▸ **Exercise instructions**: Please repeat the listing exactly, with every line intact.

▸ **Data provided**:
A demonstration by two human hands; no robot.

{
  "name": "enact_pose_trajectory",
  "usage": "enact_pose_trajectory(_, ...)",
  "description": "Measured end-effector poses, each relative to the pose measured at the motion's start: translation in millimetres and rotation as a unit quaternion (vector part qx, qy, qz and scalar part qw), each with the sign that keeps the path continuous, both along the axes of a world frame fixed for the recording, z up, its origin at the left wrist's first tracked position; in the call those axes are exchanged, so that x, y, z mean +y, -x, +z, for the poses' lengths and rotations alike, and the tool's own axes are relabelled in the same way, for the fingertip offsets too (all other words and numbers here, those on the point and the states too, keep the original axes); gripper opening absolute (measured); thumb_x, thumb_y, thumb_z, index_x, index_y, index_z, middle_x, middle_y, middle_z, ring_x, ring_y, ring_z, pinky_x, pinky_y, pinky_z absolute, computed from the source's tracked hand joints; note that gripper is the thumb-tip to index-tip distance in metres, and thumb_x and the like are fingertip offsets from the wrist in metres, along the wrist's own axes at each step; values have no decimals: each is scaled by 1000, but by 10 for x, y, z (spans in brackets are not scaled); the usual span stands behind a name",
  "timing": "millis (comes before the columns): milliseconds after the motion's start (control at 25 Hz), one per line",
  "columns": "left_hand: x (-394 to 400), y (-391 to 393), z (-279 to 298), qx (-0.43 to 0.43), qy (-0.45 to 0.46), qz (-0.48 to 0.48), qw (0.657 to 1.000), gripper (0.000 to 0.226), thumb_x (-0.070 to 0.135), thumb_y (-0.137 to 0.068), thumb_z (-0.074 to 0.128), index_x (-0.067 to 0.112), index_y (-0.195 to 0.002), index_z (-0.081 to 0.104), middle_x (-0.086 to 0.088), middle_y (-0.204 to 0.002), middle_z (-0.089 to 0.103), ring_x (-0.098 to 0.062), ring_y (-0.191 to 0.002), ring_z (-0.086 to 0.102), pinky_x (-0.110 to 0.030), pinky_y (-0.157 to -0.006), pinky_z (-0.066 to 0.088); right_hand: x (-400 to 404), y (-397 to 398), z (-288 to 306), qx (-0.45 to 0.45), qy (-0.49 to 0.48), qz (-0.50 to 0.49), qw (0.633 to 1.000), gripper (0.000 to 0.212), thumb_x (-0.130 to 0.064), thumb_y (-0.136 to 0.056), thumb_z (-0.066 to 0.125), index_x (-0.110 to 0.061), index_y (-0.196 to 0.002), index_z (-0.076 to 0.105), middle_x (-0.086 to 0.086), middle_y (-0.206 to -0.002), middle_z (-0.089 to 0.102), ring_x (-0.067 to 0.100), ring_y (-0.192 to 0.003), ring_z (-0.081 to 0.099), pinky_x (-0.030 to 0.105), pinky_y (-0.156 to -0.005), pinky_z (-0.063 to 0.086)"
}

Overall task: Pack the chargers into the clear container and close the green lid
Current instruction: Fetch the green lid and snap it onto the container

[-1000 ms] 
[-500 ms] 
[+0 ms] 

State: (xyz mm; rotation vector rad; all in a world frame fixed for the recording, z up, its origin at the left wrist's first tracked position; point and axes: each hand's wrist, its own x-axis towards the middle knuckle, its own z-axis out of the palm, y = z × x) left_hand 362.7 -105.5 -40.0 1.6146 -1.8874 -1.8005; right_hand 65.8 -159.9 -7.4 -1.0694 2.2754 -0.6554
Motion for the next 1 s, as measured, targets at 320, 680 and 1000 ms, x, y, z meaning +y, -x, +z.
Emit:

▸ **Solution to this task**:
A demonstration by two human hands; no robot.

{
  "name": "enact_pose_trajectory",
  "usage": "enact_pose_trajectory(_, ...)",
  "description": "Measured end-effector poses, each relative to the pose measured at the motion's start: translation in millimetres and rotation as a unit quaternion (vector part qx, qy, qz and scalar part qw), each with the sign that keeps the path continuous, both along the axes of a world frame fixed for the recording, z up, its origin at the left wrist's first tracked position; in the call those axes are exchanged, so that x, y, z mean +y, -x, +z, for the poses' lengths and rotations alike, and the tool's own axes are relabelled in the same way, for the fingertip offsets too (all other words and numbers here, those on the point and the states too, keep the original axes); gripper opening absolute (measured); thumb_x, thumb_y, thumb_z, index_x, index_y, index_z, middle_x, middle_y, middle_z, ring_x, ring_y, ring_z, pinky_x, pinky_y, pinky_z absolute, computed from the source's tracked hand joints; note that gripper is the thumb-tip to index-tip distance in metres, and thumb_x and the like are fingertip offsets from the wrist in metres, along the wrist's own axes at each step; values have no decimals: each is scaled by 1000, but by 10 for x, y, z (spans in brackets are not scaled); the usual span stands behind a name",
  "timing": "millis (comes before the columns): milliseconds after the motion's start (control at 25 Hz), one per line",
  "columns": "left_hand: x (-394 to 400), y (-391 to 393), z (-279 to 298), qx (-0.43 to 0.43), qy (-0.45 to 0.46), qz (-0.48 to 0.48), qw (0.657 to 1.000), gripper (0.000 to 0.226), thumb_x (-0.070 to 0.135), thumb_y (-0.137 to 0.068), thumb_z (-0.074 to 0.128), index_x (-0.067 to 0.112), index_y (-0.195 to 0.002), index_z (-0.081 to 0.104), middle_x (-0.086 to 0.088), middle_y (-0.204 to 0.002), middle_z (-0.089 to 0.103), ring_x (-0.098 to 0.062), ring_y (-0.191 to 0.002), ring_z (-0.086 to 0.102), pinky_x (-0.110 to 0.030), pinky_y (-0.157 to -0.006), pinky_z (-0.066 to 0.088); right_hand: x (-400 to 404), y (-397 to 398), z (-288 to 306), qx (-0.45 to 0.45), qy (-0.49 to 0.48), qz (-0.50 to 0.49), qw (0.633 to 1.000), gripper (0.000 to 0.212), thumb_x (-0.130 to 0.064), thumb_y (-0.136 to 0.056), thumb_z (-0.066 to 0.125), index_x (-0.110 to 0.061), index_y (-0.196 to 0.002), index_z (-0.076 to 0.105), middle_x (-0.086 to 0.086), middle_y (-0.206 to -0.002), middle_z (-0.089 to 0.102), ring_x (-0.067 to 0.100), ring_y (-0.192 to 0.003), ring_z (-0.081 to 0.099), pinky_x (-0.030 to 0.105), pinky_y (-0.156 to -0.005), pinky_z (-0.063 to 0.086)"
}

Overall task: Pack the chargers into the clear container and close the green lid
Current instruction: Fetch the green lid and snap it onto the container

[-1000 ms] 
[-500 ms] 
[+0 ms] 

State: (xyz mm; rotation vector rad; all in a world frame fixed for the recording, z up, its origin at the left wrist's first tracked position; point and axes: each hand's wrist, its own x-axis towards the middle knuckle, its own z-axis out of the palm, y = z × x) left_hand 362.7 -105.5 -40.0 1.6146 -1.8874 -1.8005; right_hand 65.8 -159.9 -7.4 -1.0694 2.2754 -0.6554
Motion for the next 1 s, as measured, targets at 320, 680 and 1000 ms, x, y, z meaning +y, -x, +z.
Emit:

No further output is required for this exercise.